On the other hand, Pecola's blackness subjects her to a life away from society. She seems to exist in her own 'bubble' and is shunned away from society. However, society too, needs her as she epitomizes the blacks' self-hatred of themselves. She is made a scapegoat as everyone else's frustrations with their 'ugliness' are absorbed by her. The parts of the doll without clothes reinforce this idea that Pecola is not protected in any way from the harsh realities of society's perception of blackness. Therefore, she absorbs whatever society throws her way (in terms of their frustration and self-hatred). Thus, this also symbolises a similarity as society needs both of these characters, albeit in different ways.

Another difference is that, in a personal sense, Pecola cannot handle the pressures put on her by society, of being black. In a professional sense, Othello can handle these pressures of being black as he holds the position of a General, and is respected by the higher ups in Venice (as the Duke says "If virtue no delighted beauty lack, / Your son-in-law is far more fair than black." (I, iii, 285-286)). However, pseudo Pecola, to a certain extent, Othello too cannot handle the pressure of being black on his personal side. His blackness (and falling into Iago's trap) leads him to breaking down towards the end of the play and results in him killing Desdemona and then himself.
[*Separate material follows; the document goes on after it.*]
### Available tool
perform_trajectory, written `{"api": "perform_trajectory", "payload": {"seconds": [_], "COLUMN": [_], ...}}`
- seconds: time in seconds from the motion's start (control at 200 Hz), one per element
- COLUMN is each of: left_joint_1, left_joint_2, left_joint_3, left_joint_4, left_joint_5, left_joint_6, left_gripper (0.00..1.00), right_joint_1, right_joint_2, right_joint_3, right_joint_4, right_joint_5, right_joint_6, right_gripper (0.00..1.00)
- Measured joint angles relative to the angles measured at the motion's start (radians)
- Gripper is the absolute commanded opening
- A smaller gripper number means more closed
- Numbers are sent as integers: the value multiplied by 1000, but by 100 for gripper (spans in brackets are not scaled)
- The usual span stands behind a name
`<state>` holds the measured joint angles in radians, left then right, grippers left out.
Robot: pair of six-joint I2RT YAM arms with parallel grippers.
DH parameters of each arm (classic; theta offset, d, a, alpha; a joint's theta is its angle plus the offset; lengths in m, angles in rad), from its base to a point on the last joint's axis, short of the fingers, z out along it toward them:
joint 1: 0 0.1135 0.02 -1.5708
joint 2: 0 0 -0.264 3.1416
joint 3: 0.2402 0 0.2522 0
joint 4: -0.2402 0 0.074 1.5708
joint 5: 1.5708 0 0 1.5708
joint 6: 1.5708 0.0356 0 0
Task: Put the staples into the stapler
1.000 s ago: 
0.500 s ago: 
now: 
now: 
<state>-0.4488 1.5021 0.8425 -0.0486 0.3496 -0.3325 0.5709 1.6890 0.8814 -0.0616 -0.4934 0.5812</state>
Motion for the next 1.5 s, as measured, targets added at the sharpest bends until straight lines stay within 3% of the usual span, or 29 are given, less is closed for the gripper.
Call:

I took one of the dolls' shoes off to show that Pecola is hurt and directly influenced by the blacks' self-hatred of themselves and the consequences of being black.

The doll is wearing the other shoe and this symbolizes Othello, and the fact that to a certain extent he is protected from the harshness of being black.

The doll, which is ironically white, is used to link two black characters from two very different works of literature and two very different periods of time. Till today, evidence of society's perception of beauty can be seen through this same doll, although, to a lesser extent.